Este versículo estabelece princípios para a liberdade cristã, enfatizando que nem tudo que é permitido é proveitoso e que o crente não deve se deixar escravizar por coisa alguma.
Explicação Histórica
A expressão 'Todas as coisas me são lícitas' (panta moi exestin) era possivelmente um ditado popular em Corinto, mal aplicado para justificar condutas. Paulo a contrapõe com 'mas nem todas as coisas convêm' (alla ou panta sympherei), onde 'convêm' significa serem vantajosas, úteis ou edificantes.

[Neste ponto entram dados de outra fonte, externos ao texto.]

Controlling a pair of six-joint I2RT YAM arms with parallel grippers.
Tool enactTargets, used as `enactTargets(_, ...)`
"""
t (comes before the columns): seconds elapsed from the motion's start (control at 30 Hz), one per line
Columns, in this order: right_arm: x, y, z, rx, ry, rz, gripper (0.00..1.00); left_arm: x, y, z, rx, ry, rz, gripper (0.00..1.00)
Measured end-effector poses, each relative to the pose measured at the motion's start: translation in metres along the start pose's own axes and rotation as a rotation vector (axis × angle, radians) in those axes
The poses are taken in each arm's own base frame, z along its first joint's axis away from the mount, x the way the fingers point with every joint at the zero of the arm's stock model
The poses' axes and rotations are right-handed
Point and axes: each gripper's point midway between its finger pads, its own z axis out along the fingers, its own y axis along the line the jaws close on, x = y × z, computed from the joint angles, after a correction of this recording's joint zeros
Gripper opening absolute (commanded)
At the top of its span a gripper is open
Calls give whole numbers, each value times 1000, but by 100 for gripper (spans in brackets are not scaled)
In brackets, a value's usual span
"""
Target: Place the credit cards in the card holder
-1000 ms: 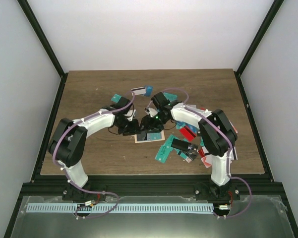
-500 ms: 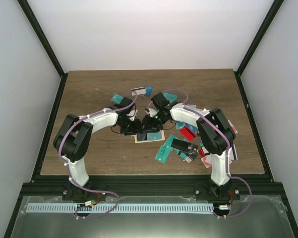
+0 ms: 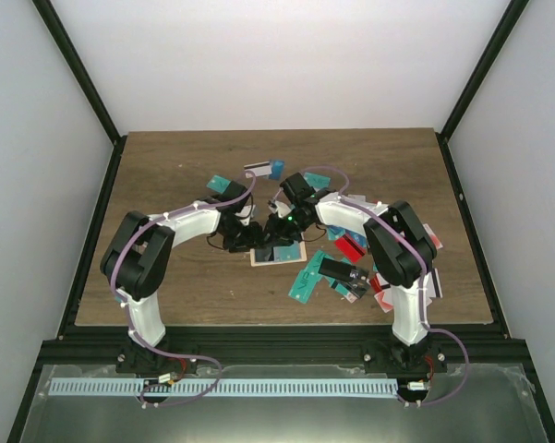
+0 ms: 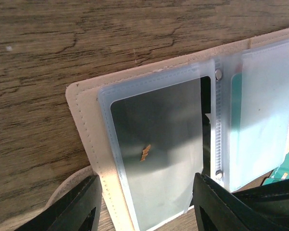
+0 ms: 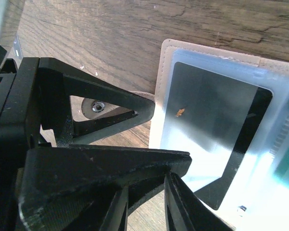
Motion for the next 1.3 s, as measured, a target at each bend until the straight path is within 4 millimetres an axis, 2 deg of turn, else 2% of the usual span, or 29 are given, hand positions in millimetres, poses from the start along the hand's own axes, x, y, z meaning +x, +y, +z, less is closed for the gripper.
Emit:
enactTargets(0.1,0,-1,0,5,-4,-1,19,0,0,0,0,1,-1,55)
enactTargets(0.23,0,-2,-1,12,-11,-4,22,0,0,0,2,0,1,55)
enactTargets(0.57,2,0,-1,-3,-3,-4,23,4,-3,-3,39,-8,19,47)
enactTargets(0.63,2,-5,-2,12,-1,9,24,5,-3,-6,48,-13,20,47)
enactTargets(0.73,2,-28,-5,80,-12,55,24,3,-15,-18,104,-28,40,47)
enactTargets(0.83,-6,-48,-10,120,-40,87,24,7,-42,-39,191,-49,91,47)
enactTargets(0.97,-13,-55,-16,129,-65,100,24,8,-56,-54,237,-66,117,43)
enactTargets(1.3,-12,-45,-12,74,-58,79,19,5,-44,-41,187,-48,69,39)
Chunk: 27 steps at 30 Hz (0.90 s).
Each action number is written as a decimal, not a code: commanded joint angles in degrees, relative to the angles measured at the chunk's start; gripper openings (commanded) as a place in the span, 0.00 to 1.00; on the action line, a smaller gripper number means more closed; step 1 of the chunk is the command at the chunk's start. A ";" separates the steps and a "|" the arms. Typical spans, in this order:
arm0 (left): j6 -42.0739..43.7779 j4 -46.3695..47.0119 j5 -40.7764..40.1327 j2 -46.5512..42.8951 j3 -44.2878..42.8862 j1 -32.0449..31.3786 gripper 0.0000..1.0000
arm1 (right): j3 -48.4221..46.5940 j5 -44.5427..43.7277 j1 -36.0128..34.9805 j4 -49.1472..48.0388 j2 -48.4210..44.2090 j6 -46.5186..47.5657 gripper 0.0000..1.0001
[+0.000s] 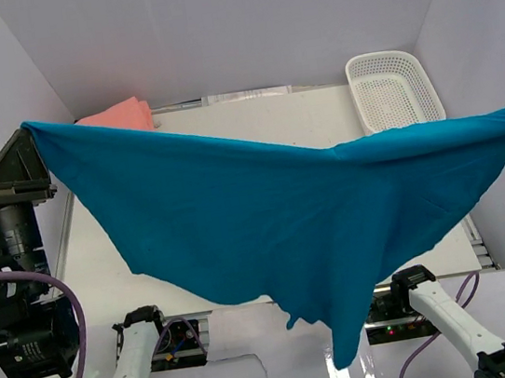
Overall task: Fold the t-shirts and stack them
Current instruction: Flatten out the tshirt
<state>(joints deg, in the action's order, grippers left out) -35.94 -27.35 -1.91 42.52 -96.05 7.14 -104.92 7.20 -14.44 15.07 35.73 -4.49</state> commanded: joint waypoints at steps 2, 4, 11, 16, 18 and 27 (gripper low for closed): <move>-0.26 0.02 -1.43 2.48 5.68 -0.37 0.00 | 1.65 -2.63 -0.15 2.59 6.98 -2.00 0.08; -0.62 0.46 0.41 3.09 9.37 -0.46 0.00 | 4.71 -1.76 -0.15 3.12 8.57 -2.80 0.08; 0.79 2.04 0.77 3.97 13.17 -0.46 0.00 | 11.41 -2.02 -0.15 3.30 10.41 -5.35 0.08; 0.17 3.00 1.56 6.69 16.24 -0.37 0.00 | 12.72 -2.54 -0.15 3.83 15.50 -5.88 0.08; -0.09 3.80 1.82 8.97 17.99 -0.46 0.00 | 13.86 -2.90 -0.15 3.21 18.92 -5.53 0.08; 0.09 6.61 3.93 21.87 12.13 -0.46 0.00 | 1.76 -3.06 -0.15 3.90 34.90 -6.67 0.08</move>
<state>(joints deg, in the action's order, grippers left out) -36.01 -23.29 0.97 61.32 -79.37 6.83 -96.92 5.91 -14.48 21.45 66.48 -10.37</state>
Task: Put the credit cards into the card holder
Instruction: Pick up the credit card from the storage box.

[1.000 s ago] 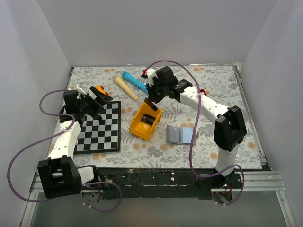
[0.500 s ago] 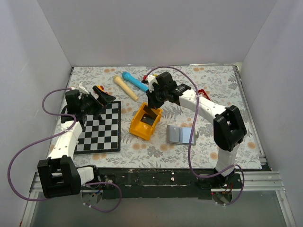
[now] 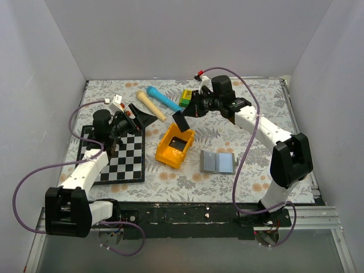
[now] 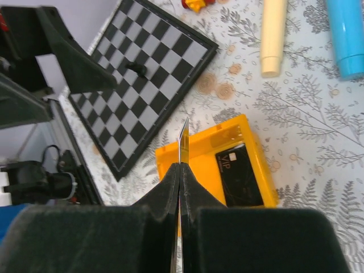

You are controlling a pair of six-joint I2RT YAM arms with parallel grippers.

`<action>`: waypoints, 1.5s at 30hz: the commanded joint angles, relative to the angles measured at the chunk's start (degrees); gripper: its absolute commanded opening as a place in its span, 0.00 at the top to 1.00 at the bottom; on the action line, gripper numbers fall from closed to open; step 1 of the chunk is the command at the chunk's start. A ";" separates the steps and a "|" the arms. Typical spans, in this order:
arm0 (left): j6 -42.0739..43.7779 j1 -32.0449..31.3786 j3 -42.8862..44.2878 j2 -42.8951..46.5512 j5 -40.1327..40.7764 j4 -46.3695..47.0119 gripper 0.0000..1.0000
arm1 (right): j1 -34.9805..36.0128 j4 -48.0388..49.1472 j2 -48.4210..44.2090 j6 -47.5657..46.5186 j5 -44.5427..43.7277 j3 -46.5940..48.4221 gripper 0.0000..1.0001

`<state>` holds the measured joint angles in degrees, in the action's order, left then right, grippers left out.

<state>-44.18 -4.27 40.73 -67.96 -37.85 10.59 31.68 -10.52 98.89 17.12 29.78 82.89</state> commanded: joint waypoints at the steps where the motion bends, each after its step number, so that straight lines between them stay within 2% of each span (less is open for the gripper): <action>1: -3.97 -1.87 -1.88 -0.67 -1.44 11.46 0.02 | -1.62 9.90 -3.53 11.25 9.15 -3.17 0.99; 6: -5.03 -5.83 -0.66 -3.75 1.45 14.90 0.03 | -3.38 21.84 -4.85 21.09 14.42 -8.35 0.99; 8: -6.00 -6.71 -0.30 -5.77 1.46 16.12 0.03 | -3.55 23.09 -5.11 22.07 15.13 -9.32 0.99; 11: -7.76 -7.68 -0.48 -7.79 1.37 19.11 0.03 | -3.47 23.00 -5.55 22.16 15.31 -10.29 0.99; 23: -8.81 -12.95 2.86 -11.84 2.95 19.38 0.03 | -3.56 22.65 -6.61 21.37 14.43 -12.93 0.99; 29: -9.95 -15.15 4.09 -12.89 3.13 19.64 0.03 | -3.64 19.32 -7.22 18.65 12.15 -13.20 0.99; 45: -11.01 -16.03 5.06 -13.25 1.20 20.35 0.02 | -3.64 11.67 -6.87 12.85 6.96 -11.44 0.99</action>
<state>-55.11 -20.01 43.31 -82.08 -35.51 29.67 28.25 2.66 94.11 32.60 38.63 70.28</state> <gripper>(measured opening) 0.974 0.029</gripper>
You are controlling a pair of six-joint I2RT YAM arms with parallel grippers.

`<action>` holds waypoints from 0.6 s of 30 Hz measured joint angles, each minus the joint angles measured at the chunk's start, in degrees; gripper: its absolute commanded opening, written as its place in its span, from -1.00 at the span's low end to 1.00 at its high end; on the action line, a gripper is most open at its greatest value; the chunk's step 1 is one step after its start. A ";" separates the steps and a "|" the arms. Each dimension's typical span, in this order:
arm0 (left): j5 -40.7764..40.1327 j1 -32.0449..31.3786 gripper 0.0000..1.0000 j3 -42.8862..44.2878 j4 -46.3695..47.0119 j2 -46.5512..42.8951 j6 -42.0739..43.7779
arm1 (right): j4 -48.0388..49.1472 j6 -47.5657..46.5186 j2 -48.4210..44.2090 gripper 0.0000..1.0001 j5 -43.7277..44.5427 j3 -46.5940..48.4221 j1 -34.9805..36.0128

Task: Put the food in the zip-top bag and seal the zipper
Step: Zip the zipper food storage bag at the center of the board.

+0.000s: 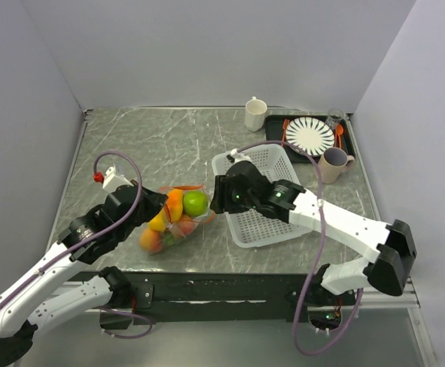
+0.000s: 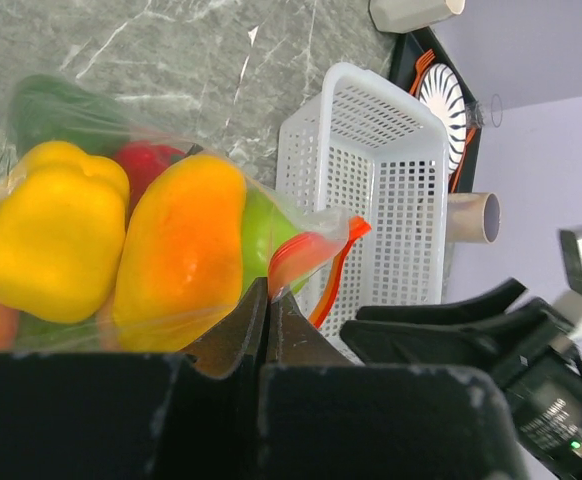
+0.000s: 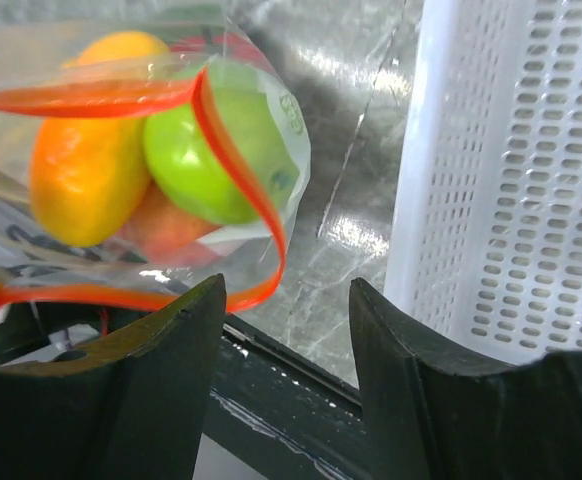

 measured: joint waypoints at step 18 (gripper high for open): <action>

A segunda parte, 'eu não me deixarei dominar por nenhuma' (ouk ego exousiasthesomai hypo tinos), realça que o crente, mesmo tendo a liberdade, deve evitar ser controlado ou escravizado por qualquer prática, mantendo-se em domínio próprio.
Interpretação Doutrinária
Este texto firma a doutrina da liberdade em Cristo, que não é permissividade, mas sim um chamado à responsabilidade e santificação. O crente, liberto da lei, deve discernir suas ações pela utilidade espiritual e pela capacidade de glorificar a Deus, evitando qualquer coisa que possa gerar dependência ou afastar da vida no Espírito. Isso reforça a necessidade de viver em vigilância e moderação, como um servo de Deus e não de vícios ou hábitos.
Aplicação Prática
O crente deve examinar suas escolhas e atividades diárias, perguntando se elas contribuem para sua edificação espiritual, a de outros, e se não há risco de se tornarem uma forma de escravidão. A busca pela santificação exige que a liberdade cristã seja usada para glorificar a Deus em tudo, mantendo o corpo e o espírito sob o controle do Espírito Santo.
Precauções de Leitura
É um erro gravíssimo interpretar a frase 'todas as coisas me são lícitas' como uma justificativa para qualquer tipo de conduta, especialmente aquelas que são pecaminosas ou contrárias à Palavra de Deus. O versículo deve ser lido na sua totalidade e em conjunto com o contexto do capítulo que condena a imoralidade, sublinhando que a liberdade cristã tem limites estabelecidos pelo amor, pela edificação e pela santidade.